Monoamine oxidase B (MAO-B) is an important high-density enzyme involved in the generation of oxidative stress and central in the catabolism of dopamine, particularly in brain subcortical regions with putative implications in the pathophysiology of schizophrenia. In this chapter, we review postmortem studies, preclinical models, and peripheral and genetic studies implicating MAO-B in psychosis. A literature search in PubMed was conducted and 64 studies were found to be eligible for systematic review. We found that MAO-B could be identified as a potential target in schizophrenia. Evidence comes mostly from studies of peripheral markers, showing reduced platelet MAO-B activity in schizophrenia, together with preclinical results from MAO-B knock-out mice resulting in a hyperdopaminergic state and behavioral disinhibition. However, whether brain MAO-B is altered in vivo in patients with schizophrenia remains unknown. We therefore review methodological studies involving MAO-B positron emission tomography (PET) radioligands used to quantify MAO-B in vivo in the human brain.

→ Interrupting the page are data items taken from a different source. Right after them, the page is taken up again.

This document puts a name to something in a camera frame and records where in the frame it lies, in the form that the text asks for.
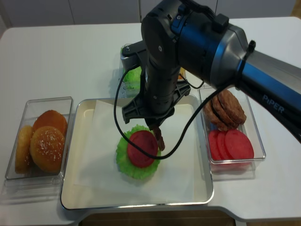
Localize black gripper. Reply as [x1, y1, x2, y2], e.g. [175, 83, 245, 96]
[121, 60, 191, 132]

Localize brown meat patty picked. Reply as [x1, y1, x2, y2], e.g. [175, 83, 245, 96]
[152, 127, 165, 151]

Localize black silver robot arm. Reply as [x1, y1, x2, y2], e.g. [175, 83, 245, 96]
[122, 0, 301, 139]

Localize clear lettuce cheese container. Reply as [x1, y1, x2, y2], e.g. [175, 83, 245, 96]
[119, 43, 188, 97]

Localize green lettuce leaves in container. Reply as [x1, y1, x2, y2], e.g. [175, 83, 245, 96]
[120, 45, 142, 91]

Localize green lettuce leaf on tray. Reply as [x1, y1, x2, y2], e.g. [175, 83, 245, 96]
[116, 125, 161, 180]

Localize stacked yellow cheese slices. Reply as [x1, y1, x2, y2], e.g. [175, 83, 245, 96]
[178, 67, 186, 81]

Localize red tomato slice on tray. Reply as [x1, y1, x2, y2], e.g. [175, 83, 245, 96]
[127, 131, 158, 169]

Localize brown meat patty back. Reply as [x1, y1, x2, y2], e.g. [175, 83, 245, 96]
[204, 100, 228, 131]

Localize brown meat patty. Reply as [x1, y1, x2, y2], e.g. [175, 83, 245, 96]
[218, 89, 246, 124]
[212, 95, 238, 129]
[204, 100, 228, 131]

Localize white parchment paper sheet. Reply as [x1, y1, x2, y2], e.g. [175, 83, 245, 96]
[75, 100, 206, 203]

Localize red tomato slice back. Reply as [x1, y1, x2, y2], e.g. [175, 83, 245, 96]
[208, 130, 222, 161]

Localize red tomato slice middle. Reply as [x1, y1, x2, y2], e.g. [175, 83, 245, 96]
[217, 131, 232, 160]

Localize brown meat patty middle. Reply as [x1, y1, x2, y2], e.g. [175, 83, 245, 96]
[212, 95, 238, 129]

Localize brown meat patty front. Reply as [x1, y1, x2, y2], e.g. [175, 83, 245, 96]
[218, 89, 246, 124]

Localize clear patty tomato container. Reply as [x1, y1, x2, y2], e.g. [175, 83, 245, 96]
[200, 88, 266, 181]

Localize red tomato slice front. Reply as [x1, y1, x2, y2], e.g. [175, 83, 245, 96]
[225, 129, 254, 160]

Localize plain brown bun half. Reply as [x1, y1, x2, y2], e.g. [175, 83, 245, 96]
[33, 110, 68, 136]

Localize silver metal tray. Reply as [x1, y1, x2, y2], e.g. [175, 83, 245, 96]
[61, 98, 214, 210]

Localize sesame top bun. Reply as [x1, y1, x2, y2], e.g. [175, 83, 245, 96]
[30, 126, 65, 173]

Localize clear bun container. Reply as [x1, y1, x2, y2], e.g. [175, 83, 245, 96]
[5, 97, 73, 182]

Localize upright bun half left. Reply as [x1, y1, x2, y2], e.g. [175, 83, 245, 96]
[15, 125, 34, 174]

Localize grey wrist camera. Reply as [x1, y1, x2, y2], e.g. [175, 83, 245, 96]
[120, 41, 147, 70]

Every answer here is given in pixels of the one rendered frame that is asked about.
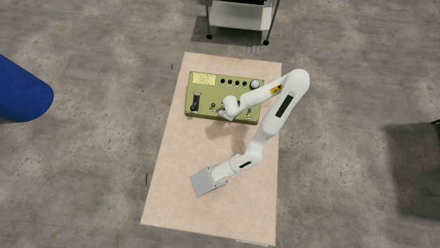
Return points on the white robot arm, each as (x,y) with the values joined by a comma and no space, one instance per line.
(291,88)

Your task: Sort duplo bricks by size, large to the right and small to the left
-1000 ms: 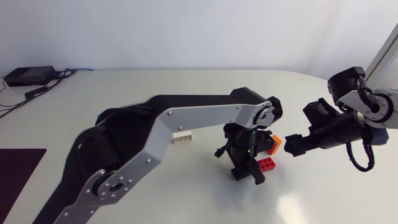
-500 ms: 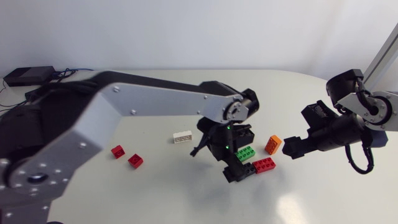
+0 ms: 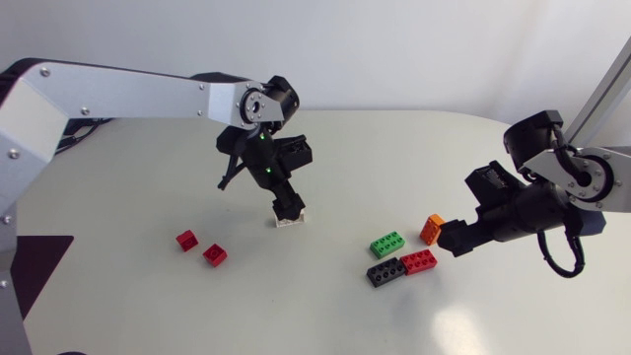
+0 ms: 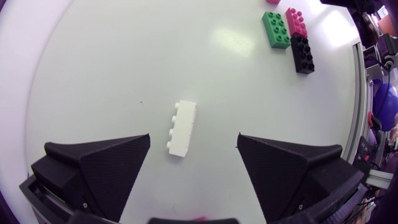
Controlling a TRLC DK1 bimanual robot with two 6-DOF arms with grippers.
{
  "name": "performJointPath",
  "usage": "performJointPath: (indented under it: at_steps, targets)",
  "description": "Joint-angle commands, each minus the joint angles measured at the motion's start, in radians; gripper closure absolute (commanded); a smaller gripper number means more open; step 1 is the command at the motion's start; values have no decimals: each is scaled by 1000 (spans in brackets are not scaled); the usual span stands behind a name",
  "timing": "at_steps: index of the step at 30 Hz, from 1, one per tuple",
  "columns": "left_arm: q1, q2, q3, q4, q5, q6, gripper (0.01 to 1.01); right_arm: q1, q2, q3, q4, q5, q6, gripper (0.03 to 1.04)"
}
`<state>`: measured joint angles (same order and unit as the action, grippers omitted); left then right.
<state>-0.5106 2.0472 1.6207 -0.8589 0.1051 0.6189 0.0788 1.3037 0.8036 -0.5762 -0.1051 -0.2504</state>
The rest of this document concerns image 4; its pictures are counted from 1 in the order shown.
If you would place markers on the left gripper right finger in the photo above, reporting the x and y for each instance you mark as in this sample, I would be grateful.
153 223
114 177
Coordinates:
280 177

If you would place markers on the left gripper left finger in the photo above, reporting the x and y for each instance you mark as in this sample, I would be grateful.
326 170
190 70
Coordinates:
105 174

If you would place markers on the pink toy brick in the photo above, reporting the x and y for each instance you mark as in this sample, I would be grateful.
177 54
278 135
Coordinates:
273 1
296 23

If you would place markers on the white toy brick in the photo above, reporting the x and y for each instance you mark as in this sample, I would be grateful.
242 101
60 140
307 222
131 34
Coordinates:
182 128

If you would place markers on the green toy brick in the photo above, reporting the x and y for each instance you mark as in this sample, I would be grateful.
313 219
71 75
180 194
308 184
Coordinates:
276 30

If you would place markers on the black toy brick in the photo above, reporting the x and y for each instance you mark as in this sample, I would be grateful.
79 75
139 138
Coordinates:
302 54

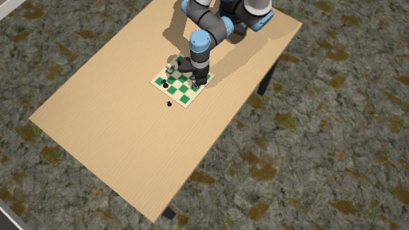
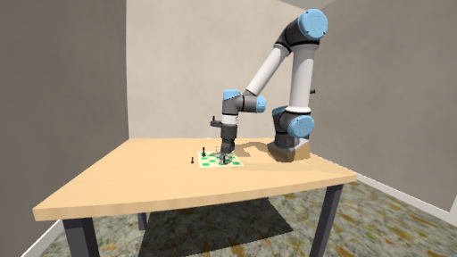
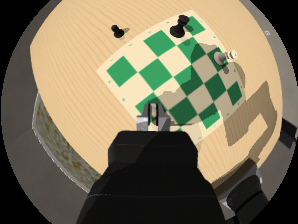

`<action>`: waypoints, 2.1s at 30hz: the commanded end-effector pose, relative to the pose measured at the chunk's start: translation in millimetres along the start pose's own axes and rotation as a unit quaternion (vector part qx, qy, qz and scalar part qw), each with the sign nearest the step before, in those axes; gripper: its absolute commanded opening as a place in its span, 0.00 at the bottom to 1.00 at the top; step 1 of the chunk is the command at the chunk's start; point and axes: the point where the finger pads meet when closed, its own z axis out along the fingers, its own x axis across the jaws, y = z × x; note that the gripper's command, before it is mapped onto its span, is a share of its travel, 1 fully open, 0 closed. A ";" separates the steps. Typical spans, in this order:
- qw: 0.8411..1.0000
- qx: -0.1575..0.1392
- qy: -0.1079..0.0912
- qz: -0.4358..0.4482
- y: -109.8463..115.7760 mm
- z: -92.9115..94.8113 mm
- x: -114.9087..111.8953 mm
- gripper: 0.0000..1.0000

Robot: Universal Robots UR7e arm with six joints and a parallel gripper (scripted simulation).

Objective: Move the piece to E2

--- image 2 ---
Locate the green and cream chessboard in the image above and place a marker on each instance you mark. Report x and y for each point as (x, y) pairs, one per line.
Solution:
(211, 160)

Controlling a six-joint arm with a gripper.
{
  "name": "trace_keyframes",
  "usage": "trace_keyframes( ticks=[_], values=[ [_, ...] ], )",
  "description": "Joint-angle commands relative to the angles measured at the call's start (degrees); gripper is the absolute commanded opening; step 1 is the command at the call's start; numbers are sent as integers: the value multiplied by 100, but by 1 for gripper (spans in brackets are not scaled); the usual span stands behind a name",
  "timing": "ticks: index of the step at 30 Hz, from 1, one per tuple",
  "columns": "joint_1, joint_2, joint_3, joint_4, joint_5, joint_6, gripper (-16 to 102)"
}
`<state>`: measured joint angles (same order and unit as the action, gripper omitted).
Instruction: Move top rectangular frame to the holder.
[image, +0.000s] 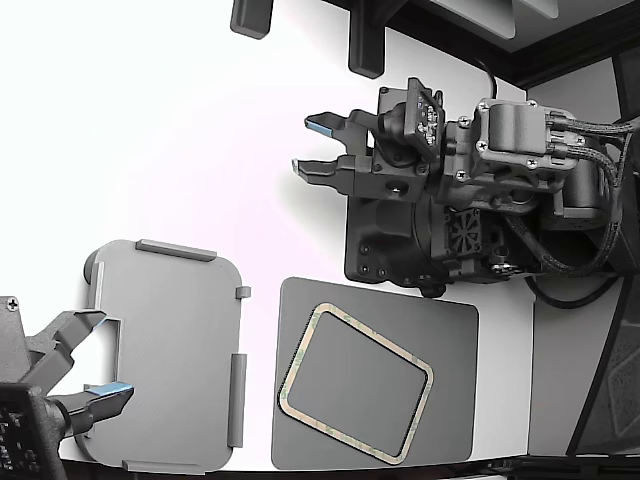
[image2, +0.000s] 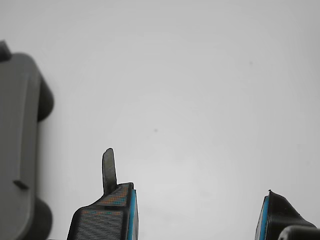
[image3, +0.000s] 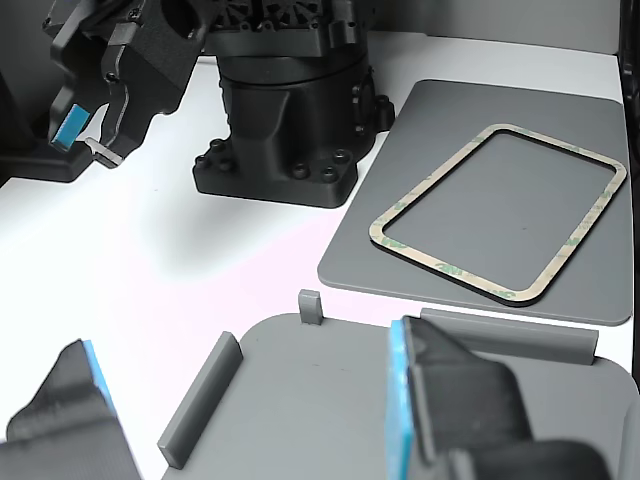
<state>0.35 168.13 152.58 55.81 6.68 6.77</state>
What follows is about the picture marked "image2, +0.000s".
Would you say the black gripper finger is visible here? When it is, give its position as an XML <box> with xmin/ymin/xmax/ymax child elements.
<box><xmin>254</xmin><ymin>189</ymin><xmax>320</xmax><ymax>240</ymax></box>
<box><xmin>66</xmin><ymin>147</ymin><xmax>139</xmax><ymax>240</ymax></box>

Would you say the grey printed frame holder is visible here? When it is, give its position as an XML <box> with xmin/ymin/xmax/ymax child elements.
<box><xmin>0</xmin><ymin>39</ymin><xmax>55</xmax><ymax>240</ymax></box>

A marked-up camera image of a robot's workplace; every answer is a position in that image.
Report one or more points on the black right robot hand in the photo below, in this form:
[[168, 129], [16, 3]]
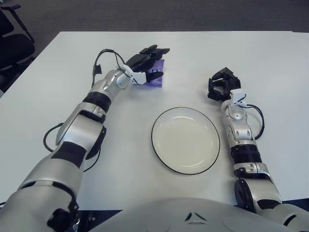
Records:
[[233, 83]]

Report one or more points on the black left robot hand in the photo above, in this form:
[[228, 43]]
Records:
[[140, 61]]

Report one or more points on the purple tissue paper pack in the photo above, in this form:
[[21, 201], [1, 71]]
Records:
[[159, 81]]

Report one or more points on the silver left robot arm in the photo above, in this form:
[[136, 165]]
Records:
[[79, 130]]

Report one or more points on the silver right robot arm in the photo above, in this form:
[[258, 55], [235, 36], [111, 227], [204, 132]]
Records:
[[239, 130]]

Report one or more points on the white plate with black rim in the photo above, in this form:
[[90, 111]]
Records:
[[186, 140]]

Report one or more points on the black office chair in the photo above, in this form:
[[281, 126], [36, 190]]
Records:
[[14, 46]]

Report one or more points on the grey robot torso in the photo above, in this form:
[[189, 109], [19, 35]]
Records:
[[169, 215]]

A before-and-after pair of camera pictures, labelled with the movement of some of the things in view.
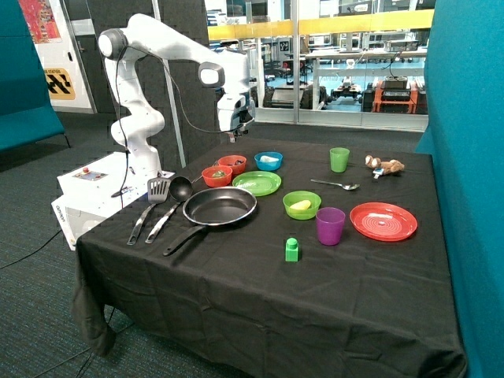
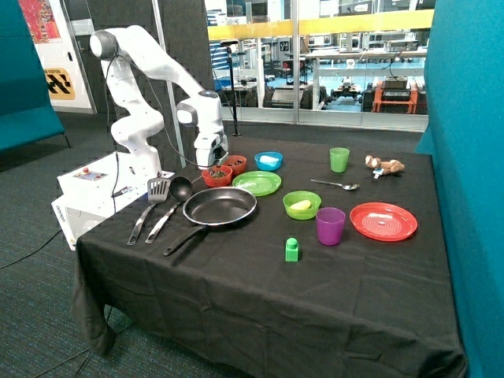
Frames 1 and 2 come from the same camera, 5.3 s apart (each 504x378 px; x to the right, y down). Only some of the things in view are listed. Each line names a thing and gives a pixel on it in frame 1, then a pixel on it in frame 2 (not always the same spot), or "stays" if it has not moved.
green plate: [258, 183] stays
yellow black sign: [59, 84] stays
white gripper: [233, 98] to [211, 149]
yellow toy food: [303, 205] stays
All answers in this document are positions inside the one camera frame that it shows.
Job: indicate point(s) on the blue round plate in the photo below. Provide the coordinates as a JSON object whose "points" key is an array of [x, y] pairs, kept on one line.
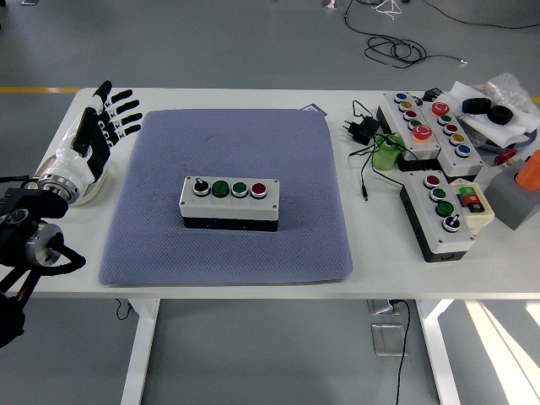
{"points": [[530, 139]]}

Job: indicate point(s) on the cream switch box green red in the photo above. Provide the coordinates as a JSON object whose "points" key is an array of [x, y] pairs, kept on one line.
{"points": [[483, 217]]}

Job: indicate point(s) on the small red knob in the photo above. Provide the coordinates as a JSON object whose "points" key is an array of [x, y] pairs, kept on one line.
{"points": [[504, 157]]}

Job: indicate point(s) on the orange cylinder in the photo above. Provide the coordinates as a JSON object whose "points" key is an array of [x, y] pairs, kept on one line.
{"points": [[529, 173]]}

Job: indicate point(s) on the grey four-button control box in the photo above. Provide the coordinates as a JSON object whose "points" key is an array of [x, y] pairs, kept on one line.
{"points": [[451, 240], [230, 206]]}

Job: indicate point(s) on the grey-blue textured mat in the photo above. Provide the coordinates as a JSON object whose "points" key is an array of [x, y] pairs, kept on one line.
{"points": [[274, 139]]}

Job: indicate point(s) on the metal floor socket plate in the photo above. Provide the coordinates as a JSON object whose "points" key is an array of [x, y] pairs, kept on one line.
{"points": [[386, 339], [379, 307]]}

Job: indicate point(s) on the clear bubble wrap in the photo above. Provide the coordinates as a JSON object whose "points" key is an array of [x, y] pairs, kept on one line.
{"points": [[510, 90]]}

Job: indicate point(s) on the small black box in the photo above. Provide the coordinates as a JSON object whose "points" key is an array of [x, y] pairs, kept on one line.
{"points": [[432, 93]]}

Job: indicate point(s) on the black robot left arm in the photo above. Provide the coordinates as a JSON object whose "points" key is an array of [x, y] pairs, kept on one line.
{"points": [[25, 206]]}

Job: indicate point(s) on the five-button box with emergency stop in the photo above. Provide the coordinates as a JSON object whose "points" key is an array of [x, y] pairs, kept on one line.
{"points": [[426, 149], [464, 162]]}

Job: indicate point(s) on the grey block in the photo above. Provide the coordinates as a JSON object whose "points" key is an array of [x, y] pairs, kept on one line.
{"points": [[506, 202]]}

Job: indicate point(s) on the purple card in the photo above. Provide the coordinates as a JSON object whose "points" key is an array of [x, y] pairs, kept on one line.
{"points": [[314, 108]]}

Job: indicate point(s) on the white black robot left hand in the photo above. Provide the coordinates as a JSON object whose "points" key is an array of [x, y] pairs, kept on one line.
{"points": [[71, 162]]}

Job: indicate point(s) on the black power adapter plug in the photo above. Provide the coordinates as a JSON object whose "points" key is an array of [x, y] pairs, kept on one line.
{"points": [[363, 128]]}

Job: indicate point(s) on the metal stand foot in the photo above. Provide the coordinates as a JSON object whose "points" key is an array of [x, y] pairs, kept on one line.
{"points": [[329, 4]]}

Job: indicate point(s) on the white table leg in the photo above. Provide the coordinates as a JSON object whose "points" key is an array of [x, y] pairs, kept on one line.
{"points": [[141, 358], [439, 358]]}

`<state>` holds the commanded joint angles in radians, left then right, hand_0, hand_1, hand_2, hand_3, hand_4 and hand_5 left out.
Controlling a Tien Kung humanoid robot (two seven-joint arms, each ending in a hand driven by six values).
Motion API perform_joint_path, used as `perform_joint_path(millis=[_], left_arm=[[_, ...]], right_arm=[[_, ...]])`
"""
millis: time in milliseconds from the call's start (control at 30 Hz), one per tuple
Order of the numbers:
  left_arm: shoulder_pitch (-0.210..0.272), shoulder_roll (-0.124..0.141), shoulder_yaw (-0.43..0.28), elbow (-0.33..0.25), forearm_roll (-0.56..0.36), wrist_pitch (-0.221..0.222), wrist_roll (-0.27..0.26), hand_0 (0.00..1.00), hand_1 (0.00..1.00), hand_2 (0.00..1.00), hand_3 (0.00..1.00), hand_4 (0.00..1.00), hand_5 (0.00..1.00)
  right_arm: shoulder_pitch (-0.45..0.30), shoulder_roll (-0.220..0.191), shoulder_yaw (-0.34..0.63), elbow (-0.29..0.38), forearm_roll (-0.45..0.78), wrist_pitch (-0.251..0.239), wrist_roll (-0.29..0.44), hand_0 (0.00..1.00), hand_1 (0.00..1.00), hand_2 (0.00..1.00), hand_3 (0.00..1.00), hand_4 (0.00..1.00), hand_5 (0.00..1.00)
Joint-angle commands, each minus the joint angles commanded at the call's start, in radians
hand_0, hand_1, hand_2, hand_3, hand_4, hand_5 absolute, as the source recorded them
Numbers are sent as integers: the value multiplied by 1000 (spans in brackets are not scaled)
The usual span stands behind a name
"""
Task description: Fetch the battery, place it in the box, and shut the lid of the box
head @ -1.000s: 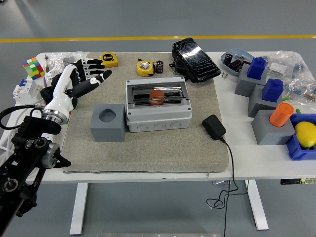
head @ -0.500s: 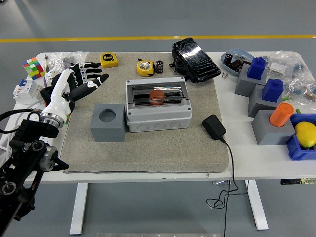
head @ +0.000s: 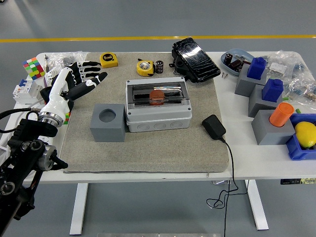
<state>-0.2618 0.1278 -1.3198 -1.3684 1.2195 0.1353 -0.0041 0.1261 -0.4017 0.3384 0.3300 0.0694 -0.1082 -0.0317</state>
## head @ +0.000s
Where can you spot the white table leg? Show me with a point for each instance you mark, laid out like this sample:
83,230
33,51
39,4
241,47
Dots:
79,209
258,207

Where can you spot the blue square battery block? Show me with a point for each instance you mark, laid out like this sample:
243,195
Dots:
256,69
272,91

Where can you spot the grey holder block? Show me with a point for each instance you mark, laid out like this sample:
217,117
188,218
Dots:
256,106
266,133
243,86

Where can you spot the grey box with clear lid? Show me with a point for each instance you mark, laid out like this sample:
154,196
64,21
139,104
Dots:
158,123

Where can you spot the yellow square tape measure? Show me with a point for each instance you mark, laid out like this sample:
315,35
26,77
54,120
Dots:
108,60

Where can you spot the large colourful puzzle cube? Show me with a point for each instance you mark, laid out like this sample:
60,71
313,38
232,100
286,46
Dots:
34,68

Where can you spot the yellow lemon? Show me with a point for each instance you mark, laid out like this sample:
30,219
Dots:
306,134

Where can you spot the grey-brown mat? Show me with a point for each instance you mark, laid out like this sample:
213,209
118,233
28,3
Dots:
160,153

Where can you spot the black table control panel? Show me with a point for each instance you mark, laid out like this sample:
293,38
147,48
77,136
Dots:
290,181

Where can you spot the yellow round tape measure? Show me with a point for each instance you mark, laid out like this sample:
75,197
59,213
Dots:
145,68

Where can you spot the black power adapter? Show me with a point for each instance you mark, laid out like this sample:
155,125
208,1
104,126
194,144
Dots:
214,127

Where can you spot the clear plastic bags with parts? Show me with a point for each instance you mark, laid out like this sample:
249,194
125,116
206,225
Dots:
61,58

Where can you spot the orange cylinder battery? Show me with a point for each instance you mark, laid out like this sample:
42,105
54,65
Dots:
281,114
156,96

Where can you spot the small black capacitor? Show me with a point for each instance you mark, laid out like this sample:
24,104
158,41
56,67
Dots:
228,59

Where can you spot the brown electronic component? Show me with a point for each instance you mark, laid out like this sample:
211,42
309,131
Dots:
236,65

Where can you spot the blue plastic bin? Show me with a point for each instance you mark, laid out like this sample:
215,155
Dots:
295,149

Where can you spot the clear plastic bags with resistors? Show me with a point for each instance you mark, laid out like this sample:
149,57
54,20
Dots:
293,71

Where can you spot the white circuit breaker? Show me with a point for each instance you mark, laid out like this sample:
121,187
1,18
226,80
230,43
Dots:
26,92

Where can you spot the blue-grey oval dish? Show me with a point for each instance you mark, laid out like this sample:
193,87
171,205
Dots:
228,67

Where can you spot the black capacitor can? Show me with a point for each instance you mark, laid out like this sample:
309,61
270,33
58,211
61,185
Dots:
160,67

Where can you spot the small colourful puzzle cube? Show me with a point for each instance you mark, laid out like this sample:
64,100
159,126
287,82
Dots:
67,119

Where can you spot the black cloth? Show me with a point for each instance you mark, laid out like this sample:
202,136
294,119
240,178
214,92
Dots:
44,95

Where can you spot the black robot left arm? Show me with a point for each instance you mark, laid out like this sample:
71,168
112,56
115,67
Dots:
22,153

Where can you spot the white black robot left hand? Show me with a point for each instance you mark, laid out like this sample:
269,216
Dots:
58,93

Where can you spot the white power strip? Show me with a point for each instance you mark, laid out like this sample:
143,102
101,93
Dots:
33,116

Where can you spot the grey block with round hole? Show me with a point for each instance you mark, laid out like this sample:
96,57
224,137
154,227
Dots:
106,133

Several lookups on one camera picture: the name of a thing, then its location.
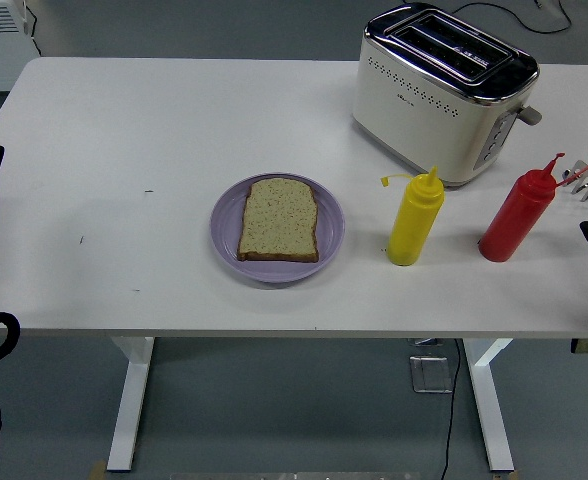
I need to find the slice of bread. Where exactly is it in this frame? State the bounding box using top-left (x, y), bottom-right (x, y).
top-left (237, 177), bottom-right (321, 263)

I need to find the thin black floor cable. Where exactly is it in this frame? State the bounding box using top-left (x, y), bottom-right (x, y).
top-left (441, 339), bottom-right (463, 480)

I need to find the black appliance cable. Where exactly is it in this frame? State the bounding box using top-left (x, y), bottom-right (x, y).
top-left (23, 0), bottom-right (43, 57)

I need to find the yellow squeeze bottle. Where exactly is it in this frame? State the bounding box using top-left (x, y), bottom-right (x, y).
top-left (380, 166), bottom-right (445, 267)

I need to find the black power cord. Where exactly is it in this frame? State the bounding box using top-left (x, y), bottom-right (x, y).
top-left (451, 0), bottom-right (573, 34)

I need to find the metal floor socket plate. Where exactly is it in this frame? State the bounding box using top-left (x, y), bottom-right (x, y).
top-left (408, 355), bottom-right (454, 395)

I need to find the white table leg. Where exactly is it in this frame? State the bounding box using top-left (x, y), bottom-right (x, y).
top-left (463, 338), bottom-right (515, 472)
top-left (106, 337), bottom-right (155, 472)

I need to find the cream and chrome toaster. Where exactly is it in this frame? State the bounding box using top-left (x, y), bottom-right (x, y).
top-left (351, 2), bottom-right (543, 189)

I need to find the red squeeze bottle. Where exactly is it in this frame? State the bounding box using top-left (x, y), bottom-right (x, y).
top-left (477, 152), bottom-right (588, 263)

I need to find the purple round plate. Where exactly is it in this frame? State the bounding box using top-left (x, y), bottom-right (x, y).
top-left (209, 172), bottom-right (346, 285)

Given the limitations of currently available treatments for schizophrenia, elucidating whether MAO-B could be used as a target for risk stratification or clinical staging in schizophrenia could allow for a rational search for newer antipsychotics and the development of new treatments.
Keywords: Antipsychotics; Astroglial dysfunction; Dopamine; MAO-B; PET; Psychosis; Striatum.
© 2023. The Author(s), under exclusive license to Springer Nature Switzerland AG.